Legislation that cleared a House committee on Monday would give Pennsylvania school districts the authority to decide whether student athletes must wear masks while playing.

The Republican-controlled House State Government Committee approved the measure 15-10 along party lines. It would give “exclusive authority” to schools, recreational clubs, community leagues and similar groups to set masking policy for youth athletes.

GOP leaders in the state House have promised to mount a legislative response to Democratic Gov. Tom Wolf’s statewide mask mandate for schools, which requires students, staff and visitors at K-12 schools and child care facilities to wear masks while indoors, regardless of vaccination status. The universal masking order has been met with fierce resistanceby some school boards and ant-mask parents and students.

But so far, there has been no movement by majority Republicans on a wider bill to prevent the state from imposing a mask mandate on students and teachers in schools. The Wolf administration’s masking order already exempts youth athletes from having to cover their faces during practice or games.

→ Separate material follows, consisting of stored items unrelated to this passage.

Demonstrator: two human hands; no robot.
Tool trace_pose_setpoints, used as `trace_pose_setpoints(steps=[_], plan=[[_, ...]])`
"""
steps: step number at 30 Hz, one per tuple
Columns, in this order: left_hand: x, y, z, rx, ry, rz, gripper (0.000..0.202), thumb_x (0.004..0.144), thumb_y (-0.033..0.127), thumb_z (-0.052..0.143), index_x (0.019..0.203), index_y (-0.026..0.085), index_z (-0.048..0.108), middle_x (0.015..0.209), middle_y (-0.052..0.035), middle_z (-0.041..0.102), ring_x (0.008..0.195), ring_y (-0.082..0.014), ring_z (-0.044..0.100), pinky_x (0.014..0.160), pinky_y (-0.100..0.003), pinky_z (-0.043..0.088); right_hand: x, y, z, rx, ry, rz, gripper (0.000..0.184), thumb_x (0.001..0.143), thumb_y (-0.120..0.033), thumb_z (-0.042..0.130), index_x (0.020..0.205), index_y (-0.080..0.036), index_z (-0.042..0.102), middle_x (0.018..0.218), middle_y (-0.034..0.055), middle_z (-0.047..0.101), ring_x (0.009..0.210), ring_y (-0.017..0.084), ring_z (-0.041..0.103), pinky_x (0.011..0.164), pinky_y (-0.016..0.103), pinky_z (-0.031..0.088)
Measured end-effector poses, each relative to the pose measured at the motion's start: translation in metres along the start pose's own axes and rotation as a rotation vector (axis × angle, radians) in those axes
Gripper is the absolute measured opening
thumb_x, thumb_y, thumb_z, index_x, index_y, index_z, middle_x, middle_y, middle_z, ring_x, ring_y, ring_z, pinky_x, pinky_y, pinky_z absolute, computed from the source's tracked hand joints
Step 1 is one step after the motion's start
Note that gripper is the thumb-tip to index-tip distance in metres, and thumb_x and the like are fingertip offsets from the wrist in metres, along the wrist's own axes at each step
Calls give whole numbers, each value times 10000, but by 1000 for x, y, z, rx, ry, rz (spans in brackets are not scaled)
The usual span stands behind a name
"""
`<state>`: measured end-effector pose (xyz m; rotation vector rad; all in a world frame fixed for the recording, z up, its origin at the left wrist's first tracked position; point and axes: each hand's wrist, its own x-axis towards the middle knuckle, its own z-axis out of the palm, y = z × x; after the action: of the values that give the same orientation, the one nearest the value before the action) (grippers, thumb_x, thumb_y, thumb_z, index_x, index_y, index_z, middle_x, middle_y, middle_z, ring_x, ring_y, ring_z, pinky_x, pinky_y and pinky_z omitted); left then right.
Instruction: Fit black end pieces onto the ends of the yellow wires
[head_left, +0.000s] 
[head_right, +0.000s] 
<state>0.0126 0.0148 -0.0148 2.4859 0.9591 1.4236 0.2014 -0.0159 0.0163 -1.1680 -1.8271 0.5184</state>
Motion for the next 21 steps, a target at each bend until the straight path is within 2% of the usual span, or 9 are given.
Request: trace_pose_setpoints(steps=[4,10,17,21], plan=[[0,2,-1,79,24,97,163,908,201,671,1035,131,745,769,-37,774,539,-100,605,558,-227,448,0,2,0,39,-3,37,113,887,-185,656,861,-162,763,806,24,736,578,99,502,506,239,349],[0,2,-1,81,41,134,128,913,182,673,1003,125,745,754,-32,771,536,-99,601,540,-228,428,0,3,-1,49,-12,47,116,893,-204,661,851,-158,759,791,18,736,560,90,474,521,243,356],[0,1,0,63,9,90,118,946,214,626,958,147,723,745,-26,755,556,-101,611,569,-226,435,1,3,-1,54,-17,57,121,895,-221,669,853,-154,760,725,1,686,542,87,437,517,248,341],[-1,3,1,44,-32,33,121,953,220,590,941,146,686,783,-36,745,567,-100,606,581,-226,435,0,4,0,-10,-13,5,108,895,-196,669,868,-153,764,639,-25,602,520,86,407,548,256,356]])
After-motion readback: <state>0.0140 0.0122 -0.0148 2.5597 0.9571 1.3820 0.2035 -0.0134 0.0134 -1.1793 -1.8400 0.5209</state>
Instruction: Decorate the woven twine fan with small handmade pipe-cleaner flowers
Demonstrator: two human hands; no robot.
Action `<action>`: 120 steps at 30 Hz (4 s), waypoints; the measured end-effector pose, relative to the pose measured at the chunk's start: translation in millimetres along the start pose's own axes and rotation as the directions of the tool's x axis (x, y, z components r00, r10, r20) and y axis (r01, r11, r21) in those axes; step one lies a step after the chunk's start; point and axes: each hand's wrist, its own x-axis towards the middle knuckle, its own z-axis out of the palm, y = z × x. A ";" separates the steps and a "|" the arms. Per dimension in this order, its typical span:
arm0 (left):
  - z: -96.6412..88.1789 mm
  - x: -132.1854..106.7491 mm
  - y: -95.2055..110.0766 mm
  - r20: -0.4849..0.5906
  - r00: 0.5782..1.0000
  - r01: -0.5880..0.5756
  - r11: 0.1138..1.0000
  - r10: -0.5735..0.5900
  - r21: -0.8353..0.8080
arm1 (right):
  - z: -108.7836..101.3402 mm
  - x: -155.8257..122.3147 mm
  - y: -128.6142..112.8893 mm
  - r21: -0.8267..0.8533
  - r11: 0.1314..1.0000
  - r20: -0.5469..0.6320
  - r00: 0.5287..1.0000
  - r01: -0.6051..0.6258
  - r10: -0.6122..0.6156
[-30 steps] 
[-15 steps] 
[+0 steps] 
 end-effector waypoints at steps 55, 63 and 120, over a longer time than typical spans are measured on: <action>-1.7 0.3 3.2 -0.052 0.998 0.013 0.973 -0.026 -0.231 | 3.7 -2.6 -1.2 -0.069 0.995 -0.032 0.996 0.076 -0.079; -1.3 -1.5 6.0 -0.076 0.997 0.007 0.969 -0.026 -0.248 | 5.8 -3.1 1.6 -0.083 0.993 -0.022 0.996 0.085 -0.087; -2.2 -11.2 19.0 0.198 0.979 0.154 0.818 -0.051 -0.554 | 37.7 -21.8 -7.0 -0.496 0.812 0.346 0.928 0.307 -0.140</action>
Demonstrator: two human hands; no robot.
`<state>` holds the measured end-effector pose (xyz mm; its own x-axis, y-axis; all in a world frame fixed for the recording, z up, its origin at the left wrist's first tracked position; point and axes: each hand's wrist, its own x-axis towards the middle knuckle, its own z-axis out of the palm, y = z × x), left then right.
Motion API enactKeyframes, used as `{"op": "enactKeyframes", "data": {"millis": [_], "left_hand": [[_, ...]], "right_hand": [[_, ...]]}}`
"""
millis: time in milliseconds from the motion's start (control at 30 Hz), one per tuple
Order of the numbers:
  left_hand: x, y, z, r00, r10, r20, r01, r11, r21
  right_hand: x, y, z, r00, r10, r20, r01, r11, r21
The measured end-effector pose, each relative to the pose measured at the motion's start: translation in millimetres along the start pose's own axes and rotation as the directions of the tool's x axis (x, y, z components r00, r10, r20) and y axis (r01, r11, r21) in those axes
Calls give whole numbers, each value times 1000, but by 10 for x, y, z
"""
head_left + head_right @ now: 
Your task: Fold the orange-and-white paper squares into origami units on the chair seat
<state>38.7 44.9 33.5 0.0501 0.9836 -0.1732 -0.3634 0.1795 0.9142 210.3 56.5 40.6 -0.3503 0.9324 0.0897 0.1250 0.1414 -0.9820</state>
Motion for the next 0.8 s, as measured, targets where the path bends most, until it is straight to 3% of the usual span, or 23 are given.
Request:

The sponsor, Rep. Eric Davanzo, R-Westmoreland, said Monday the bill is intended to shift power to school boards and other local officials. Athletes who want to wear masks still could, even if a mandate is not in place, he said.

“If you want to wear the mask, wear it,” Davanzo said during committee debate. “Nowhere in here does it say you can’t wear a mask.”

Rep. Malcolm Kenyatta, D-Philadelphia, suggested during the debate that he may draw up an amendment to the bill to require health professionals to be consulted by school boards or sports organizations before they make a decision.

Three other coronavirus-related measures cleared House committees, two on Monday and one last week, as Republicans seek to chip away at COVID-19 restrictions.

One bill would require any school district that does not offer full-time, in-person instruction to establish a tuition grant program. Another would expand public access to Department of Health data on COVID-19 and other diseases. The third would limit a governor’s ability to impose new regulations during a statewide disaster emergency, unless it’s “directly related” to the emergency response.